→ TASK: All of the data must be returned exactly as given.
[[ RECORDS SHOWN, beginning ]]
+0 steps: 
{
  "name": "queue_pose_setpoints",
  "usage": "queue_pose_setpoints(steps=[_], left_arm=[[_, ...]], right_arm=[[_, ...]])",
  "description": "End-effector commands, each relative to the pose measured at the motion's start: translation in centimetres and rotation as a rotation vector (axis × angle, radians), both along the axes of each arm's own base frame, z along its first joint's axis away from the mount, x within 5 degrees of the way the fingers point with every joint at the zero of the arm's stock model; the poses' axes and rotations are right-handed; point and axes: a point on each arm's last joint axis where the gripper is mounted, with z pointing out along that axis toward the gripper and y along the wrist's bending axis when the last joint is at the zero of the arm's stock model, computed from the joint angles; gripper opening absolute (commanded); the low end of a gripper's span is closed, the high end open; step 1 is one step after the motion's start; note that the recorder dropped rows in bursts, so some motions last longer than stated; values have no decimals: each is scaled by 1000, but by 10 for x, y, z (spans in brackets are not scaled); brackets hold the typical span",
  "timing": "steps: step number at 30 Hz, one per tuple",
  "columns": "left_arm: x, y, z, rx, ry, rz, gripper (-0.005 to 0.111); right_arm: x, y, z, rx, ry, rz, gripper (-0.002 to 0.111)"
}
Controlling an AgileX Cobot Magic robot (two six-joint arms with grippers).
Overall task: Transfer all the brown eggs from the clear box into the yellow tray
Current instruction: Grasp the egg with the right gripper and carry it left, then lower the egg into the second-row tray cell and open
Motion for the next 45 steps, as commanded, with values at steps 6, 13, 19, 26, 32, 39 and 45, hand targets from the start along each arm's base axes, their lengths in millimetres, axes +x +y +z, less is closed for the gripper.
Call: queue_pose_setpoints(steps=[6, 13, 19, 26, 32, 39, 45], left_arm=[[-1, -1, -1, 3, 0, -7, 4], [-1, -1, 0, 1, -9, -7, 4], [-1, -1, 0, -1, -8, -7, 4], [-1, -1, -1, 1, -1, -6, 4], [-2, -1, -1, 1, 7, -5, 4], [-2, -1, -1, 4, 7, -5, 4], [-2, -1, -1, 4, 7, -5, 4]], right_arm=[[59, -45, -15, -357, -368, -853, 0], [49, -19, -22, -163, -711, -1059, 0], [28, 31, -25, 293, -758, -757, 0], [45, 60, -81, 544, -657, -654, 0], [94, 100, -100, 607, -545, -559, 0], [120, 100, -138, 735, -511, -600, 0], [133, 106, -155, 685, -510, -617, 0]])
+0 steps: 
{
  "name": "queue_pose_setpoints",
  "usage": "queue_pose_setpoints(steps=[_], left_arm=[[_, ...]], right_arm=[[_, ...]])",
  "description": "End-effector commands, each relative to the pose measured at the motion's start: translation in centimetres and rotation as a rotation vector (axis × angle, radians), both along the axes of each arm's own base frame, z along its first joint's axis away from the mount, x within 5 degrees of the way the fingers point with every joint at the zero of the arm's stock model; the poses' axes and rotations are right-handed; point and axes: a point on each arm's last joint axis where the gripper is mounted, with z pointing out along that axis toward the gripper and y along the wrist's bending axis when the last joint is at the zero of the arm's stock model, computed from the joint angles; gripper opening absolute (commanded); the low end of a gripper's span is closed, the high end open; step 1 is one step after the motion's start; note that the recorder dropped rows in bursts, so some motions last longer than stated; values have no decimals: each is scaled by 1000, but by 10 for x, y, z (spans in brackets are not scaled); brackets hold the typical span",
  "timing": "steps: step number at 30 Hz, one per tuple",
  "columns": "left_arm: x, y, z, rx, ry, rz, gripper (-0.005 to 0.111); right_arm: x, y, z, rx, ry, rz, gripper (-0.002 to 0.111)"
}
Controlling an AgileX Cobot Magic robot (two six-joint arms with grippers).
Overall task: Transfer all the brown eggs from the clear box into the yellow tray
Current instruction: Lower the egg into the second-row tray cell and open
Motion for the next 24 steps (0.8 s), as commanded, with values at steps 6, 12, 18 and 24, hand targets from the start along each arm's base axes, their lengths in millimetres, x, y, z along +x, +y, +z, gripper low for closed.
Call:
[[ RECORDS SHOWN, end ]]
→ RESPONSE AREA:
+0 steps: 
{
  "name": "queue_pose_setpoints",
  "usage": "queue_pose_setpoints(steps=[_], left_arm=[[_, ...]], right_arm=[[_, ...]])",
  "description": "End-effector commands, each relative to the pose measured at the motion's start: translation in centimetres and rotation as a rotation vector (axis × angle, radians), both along the axes of each arm's own base frame, z along its first joint's axis away from the mount, x within 5 degrees of the way the fingers point with every joint at the zero of the arm's stock model; the poses' axes and rotations are right-handed; point and axes: a point on each arm's last joint axis where the gripper is mounted, with z pointing out along that axis toward the gripper and y along the wrist's bending axis when the last joint is at the zero of the arm's stock model, computed from the joint angles; gripper opening absolute (commanded); the low end of a gripper's span is closed, the high end open; step 1 is one step after the motion's start; note that the recorder dropped rows in bursts, so some motions last longer than stated; values have no decimals: each is scaled by 1000, but by 10 for x, y, z (spans in brackets are not scaled); brackets hold the typical span",
  "timing": "steps: step number at 30 Hz, one per tuple",
  "columns": "left_arm: x, y, z, rx, ry, rz, gripper (-0.005 to 0.111); right_arm: x, y, z, rx, ry, rz, gripper (-0.002 to 0.111)"
}
Controlling an AgileX Cobot Magic robot (two six-joint arms with grippers).
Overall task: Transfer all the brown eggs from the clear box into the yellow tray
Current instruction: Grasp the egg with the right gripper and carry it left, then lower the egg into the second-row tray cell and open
Motion for the next 45 steps, as commanded, with values at steps 6, 13, 19, 26, 32, 39 and 45, hand targets from the start along each arm's base axes, their lengths in millimetres, axes +x +y +z, less is closed for the gripper.
Call: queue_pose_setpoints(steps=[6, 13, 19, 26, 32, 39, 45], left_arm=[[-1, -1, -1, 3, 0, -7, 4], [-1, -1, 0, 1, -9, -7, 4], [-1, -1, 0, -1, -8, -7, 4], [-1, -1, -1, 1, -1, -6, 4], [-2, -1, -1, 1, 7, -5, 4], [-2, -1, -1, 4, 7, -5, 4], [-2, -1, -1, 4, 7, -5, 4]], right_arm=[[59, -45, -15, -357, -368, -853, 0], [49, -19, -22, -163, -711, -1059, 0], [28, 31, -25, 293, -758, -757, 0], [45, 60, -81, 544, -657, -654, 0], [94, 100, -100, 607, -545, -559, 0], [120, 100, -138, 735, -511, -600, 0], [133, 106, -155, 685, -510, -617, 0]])
+0 steps: 
{
  "name": "queue_pose_setpoints",
  "usage": "queue_pose_setpoints(steps=[_], left_arm=[[_, ...]], right_arm=[[_, ...]])",
  "description": "End-effector commands, each relative to the pose measured at the motion's start: translation in centimetres and rotation as a rotation vector (axis × angle, radians), both along the axes of each arm's own base frame, z along its first joint's axis away from the mount, x within 5 degrees of the way the fingers point with every joint at the zero of the arm's stock model; the poses' axes and rotations are right-handed; point and axes: a point on each arm's last joint axis where the gripper is mounted, with z pointing out along that axis toward the gripper and y along the wrist's bending axis when the last joint is at the zero of the arm's stock model, computed from the joint angles; gripper opening absolute (commanded); the low end of a gripper's span is closed, the high end open; step 1 is one step after the motion's start; note that the recorder dropped rows in bursts, so some motions last longer than stated; values have no decimals: each is scaled by 1000, but by 10 for x, y, z (spans in brackets are not scaled); brackets hold the typical span",
  "timing": "steps: step number at 30 Hz, one per tuple",
  "columns": "left_arm: x, y, z, rx, ry, rz, gripper (-0.005 to 0.111); right_arm: x, y, z, rx, ry, rz, gripper (-0.002 to 0.111)"
}
Controlling an AgileX Cobot Magic robot (two six-joint arms with grippers).
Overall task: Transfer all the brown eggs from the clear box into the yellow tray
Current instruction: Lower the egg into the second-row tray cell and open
Motion for the next 24 steps (0.8 s), as commanded, with values at steps 6, 12, 18 and 24, hand targets from the start along each arm's base axes, their lengths in millimetres, x, y, z along +x, +y, +z, gripper low for closed.
Call:

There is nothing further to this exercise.